UW budgets $4 million for system-wide diversity program
The University of Wisconsin System’s Board of Regents approved a $42 million budget proposal Thursday, a good portion of which will go to expand its already-failing diversity programs.
Campus Reform recently reported that participants in a UW, Madison diversity program make up only a small percentage of each freshman class, despite the program’s intended goal of increasing diversity among the student body.
“[UW] is quite good at throwing away money, but this budget might be its magnum opus of wasteful spending.”
Meanwhile, The Journal Times adds that participants in the program actually graduate at lower rates than other low-income and minority students at the university, while a majority of participants in a separate pre-college diversity effort never end up enrolling.
Despite the discouraging report, UW-Madison’s Provost for Diversity and Climate, Patrick Sims, stated that he has no intention of cutting the program, and now his superiors have approved a similar initiative system-wide.
The new program, known as “Fluent,” would receive $4 million of state funding for the upcoming biennium for “cultural fluency” trainings, which all students, faculty, and staff would be required to partake in.
The program is intended to create “a foundation for civility and mutual respect throughout the university experience,” system president Ray Cross said. “This isn’t just our opinion; this is something businesses are demanding.”
Some student leaders, however, disagree with Cross, saying employers care more about an applicant’s skill set than his cultural awareness.
“Students go to college for the freedom to learn what they want. This forceful program will make a university seem like a high school. This program is not readying students for an actual job,” Alex Gordon, student member of UW, Parkside’s Young Americans for Liberty (YAL) chapter, told Campus Reform. “In the real world, an employer cares much more about the skills of a job candidate than whether or not they are culturally diverse.”
UW’s Office of University Relations explained that the program is the result of a year-long survey of the Wisconsin community, during which local business leaders affirmed that “cross-cultural experience” is necessary in the work world.

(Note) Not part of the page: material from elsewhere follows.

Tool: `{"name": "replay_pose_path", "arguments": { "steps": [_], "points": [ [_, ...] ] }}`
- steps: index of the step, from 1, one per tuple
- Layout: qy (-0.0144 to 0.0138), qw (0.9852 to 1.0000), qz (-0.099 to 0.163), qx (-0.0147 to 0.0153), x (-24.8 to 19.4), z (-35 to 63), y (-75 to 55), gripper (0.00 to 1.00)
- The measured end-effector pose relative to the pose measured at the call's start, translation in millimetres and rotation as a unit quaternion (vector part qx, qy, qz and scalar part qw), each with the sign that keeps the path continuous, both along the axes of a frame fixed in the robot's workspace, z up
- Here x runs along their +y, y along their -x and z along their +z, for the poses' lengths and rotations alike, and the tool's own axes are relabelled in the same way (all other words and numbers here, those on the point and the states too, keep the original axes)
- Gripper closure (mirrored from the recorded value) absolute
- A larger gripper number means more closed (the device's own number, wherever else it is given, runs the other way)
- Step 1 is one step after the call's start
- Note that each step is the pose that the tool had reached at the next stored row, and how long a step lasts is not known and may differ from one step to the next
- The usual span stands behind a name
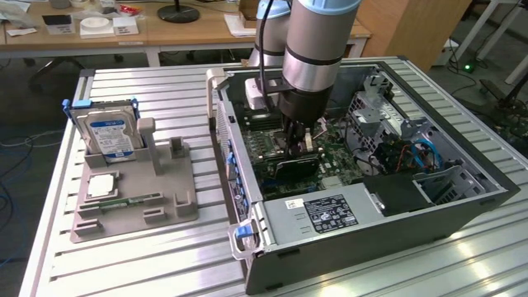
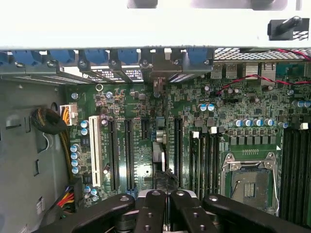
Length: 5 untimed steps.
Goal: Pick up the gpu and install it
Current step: 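Insert the gpu into the slot, then press down on the gpu until it lock into place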
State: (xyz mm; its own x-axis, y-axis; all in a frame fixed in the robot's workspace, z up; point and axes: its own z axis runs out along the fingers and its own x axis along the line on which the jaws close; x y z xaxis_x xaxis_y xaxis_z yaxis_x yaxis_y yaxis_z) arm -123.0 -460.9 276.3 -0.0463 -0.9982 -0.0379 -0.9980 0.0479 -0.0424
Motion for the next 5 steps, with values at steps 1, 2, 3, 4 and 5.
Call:
{"name": "replay_pose_path", "arguments": {
  "steps": [1,2,3,4,5],
  "points": [
    [0.0000,1.0000,0.000,0.0000,0.0,0.0,0.0,0.90],
    [0.0000,1.0000,0.000,0.0000,0.0,0.0,0.0,0.90],
    [0.0000,1.0000,0.000,0.0000,0.0,0.0,0.0,0.90],
    [0.0000,1.0000,0.000,0.0000,0.0,0.0,0.0,0.90],
    [0.0000,1.0000,0.000,0.0000,0.0,0.0,0.0,0.90]
  ]
}}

While some students see the potential value in a diversity training, most tend to think that any sort of forced or mandated program will discourage students from actively participating.
“While our differences should be celebrated, I don't believe required diversity training is necessary,” Kyle Beckwith, a member of Turning Point USA at UW, La Crosse, told Campus Reform. “You cannot mandate diversity education. You have to let students and faculty learn about our differences in social settings, the classroom, and on their own. When something is forced onto someone, they are more discouraged to learn.”

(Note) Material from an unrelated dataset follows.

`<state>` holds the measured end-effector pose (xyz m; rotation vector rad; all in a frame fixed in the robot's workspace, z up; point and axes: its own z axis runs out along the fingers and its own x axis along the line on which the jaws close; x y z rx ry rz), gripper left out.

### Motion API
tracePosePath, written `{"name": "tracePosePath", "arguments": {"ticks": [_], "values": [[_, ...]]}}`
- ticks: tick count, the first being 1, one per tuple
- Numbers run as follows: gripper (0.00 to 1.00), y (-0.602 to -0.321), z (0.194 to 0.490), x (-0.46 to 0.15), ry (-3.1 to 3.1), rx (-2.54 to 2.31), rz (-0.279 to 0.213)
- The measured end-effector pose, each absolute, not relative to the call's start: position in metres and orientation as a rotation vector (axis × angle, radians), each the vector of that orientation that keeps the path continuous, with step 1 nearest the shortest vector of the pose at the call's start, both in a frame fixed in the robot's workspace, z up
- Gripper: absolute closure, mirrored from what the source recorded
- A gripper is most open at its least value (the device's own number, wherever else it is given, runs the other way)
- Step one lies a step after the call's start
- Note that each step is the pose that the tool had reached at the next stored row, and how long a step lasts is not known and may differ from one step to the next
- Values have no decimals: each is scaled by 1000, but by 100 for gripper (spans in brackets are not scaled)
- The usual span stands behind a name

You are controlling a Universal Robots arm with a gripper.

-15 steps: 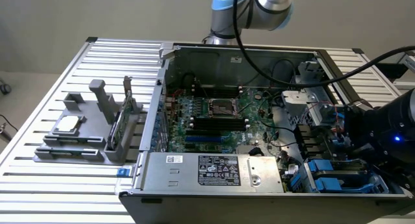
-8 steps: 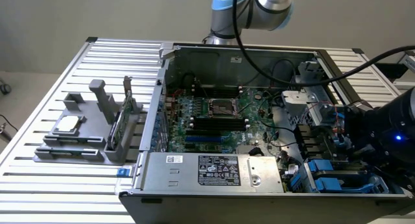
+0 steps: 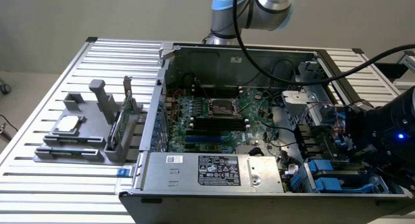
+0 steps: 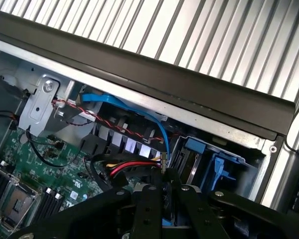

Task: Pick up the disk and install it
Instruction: 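Insert the first disk wire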

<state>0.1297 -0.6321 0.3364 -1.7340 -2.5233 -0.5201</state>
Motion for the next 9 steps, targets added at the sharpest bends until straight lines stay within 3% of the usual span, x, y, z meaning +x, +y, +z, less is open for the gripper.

Similarly, Cahleel Copus, president of UW, Madison’s YAL chapter and a Campus Reform Campus Correspondent, said the Fluent program is “well-intentioned” but unnecessary, noting that he thinks the “proposed budget increase is not only wasteful but dishonest.
“At UW, Madison, a movement has started that paints the university as racially intolerant. The evidence of this claim comes from a few, isolated incidents last year as well as unsupported, anecdotal evidence in the form of the hashtag "#TheRealUW,” he explained. “There are clear metric improvements in the UW system that regents and professors do not want to speak about because they might lose some support for increased money spent on the UW system.”
Meanwhile, Morgan Paradis, vice president of UW, Milwaukee’s YAL chapter, called the diversity program a “4-million-dollar way for the UW Board members to feel good about themselves while solving nothing.
“You can’t force changes or peace among people,” she added. “The UW system is quite good at throwing away money, but this budget might be its magnum opus of wasteful spending.”